Il s’adressait à Melissa Makantobina, ronde rwandaise dont le regard franc, ferme et direct ne le lâchait pas.

- M. : Faire autre chose? D’accord. Faisons, construisons, fabriquons. Mais créer, qu’est-ce que c’est? Qu’est-ce que ça veut dire? Quelle genre d’action mets-tu derrière ce mot, créer?

Peu connaissaient le terrible passé de Melissa.

- R. : Créer, c’est faire ce qui n’a jamais été fait.

Roland n’était pas pris au dépourvu; il avait préparé depuis longtemps sa réponse (c’était l’avantage et l’inconvénient des controverses. Le soutenant avait réfléchi à l’avance, il avait accumulé des munitions, même si la spontanéité manquait parfois à l’appel).

- M. : Ce qui n’a jamais été fait, rien que ça!
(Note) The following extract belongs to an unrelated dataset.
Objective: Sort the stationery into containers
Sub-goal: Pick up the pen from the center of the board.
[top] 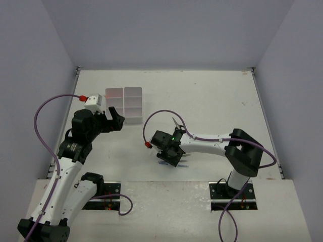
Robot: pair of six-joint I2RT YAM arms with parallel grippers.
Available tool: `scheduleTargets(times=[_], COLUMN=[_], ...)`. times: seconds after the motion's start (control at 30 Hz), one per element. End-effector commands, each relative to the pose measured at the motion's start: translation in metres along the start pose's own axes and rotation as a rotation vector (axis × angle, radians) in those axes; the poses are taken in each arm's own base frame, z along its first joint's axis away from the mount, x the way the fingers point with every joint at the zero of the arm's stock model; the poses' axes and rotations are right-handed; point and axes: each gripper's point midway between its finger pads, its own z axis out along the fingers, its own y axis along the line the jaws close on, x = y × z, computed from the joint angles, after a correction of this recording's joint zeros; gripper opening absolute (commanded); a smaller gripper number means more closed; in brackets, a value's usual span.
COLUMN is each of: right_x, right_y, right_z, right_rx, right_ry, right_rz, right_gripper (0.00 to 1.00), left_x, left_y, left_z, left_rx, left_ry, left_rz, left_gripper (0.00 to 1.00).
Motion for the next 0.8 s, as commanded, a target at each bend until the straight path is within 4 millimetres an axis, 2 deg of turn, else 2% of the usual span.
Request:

Et pourquoi donc? Pourquoi privilégier ce qui n’a jamais été fait? Et comment distinguer entre ce qui a déjà été fait et ce qui ne l’a jamais été? Qui serait capable d’un tel prodige?

- R. : Au moment de le faire, tu le sens. Tu perçois la poussée du neuf, tu la reconnais à ce qu’elle ne vient pas de toi, mais d’autre chose. Tu sais qu’une puissance créative s’est exprimée. Tu ne peux pas t’y tromper.
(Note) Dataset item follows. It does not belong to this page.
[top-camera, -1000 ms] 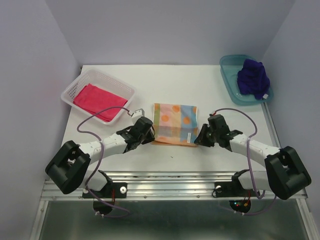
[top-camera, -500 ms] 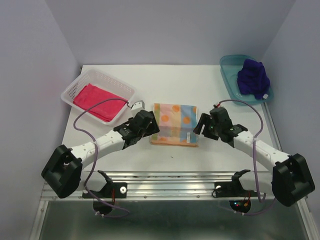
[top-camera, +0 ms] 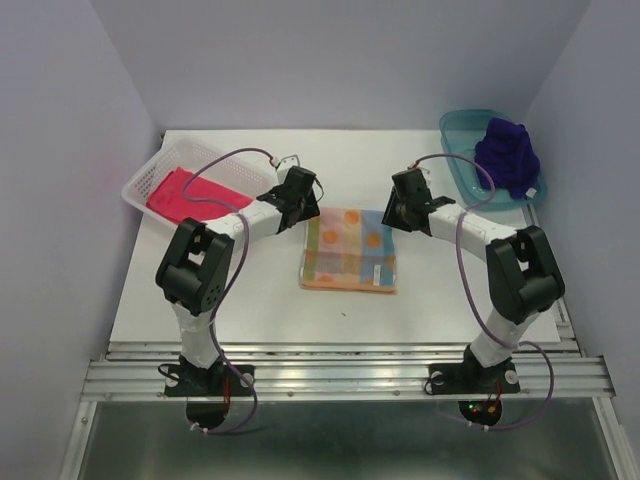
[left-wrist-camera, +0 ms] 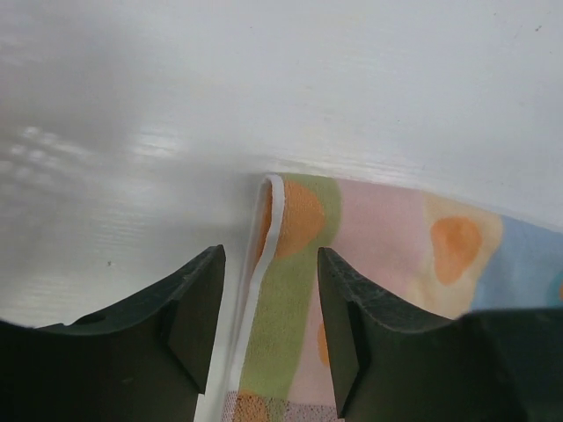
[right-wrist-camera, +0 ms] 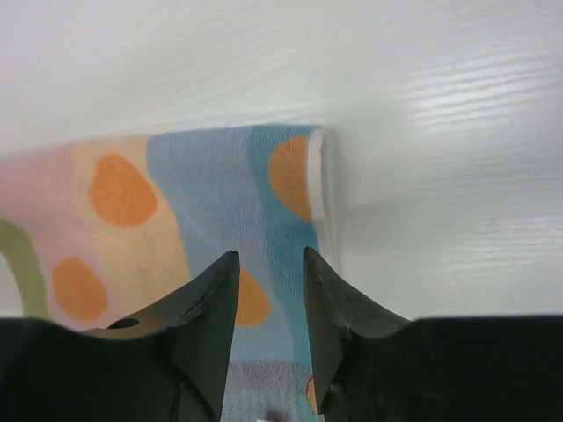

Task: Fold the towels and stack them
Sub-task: Fold the towel

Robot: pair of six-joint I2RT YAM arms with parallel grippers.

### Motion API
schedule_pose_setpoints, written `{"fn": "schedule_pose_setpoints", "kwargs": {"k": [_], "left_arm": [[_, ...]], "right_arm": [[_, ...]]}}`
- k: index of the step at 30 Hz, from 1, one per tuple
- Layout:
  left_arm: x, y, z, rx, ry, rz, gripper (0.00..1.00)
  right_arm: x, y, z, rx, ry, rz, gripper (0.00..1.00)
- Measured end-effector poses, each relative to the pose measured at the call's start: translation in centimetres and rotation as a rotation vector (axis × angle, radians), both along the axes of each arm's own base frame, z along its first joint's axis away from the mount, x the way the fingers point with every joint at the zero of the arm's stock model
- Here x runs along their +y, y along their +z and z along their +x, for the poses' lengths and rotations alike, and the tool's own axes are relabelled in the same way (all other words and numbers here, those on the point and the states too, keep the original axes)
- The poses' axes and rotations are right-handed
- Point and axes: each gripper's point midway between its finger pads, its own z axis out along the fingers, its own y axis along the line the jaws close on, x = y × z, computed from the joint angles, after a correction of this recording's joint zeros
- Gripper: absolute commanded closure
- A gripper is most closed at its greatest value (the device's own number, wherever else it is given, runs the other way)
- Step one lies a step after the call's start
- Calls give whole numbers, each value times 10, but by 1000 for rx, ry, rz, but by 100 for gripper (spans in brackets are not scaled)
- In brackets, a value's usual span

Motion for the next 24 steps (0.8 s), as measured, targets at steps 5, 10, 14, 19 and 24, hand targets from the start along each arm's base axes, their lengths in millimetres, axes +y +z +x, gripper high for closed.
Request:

- M. : Et comment tu fais pour ne pas t’y tromper? Par quel moyen? Par quel organe? Par quelle faculté particulière? Un instinct peut-être? Moi, tu vois, je n’ai pas d’organe de la création.

Un organe de reproduction voilà ce qu’elle a, femme somptueuse, femme généreuse, femme donneuse, muse de vie...

- R. : Pourtant, nous possédons un tel organe. Chacun d’entre nous le possède, homme ou femme. Il y a réellement en nous une puissance dont on ignore presque tout, un germe, un ferment dont la nature nous échappe, une sorte de glande pinéale qui nous pousse à créer, à produire du nouveau, et quand cette puissance ne fonctionne pas, alors nous souffrons. L’être humain souffre de la stérilité. C’est bien la preuve que la source de cette force est intarissable.

- M. : Quel organe?

- R. : L’organe de la création, celui dont tu as parlé toi-même, Melissa, et dont tu es pourvue, comme tout le monde.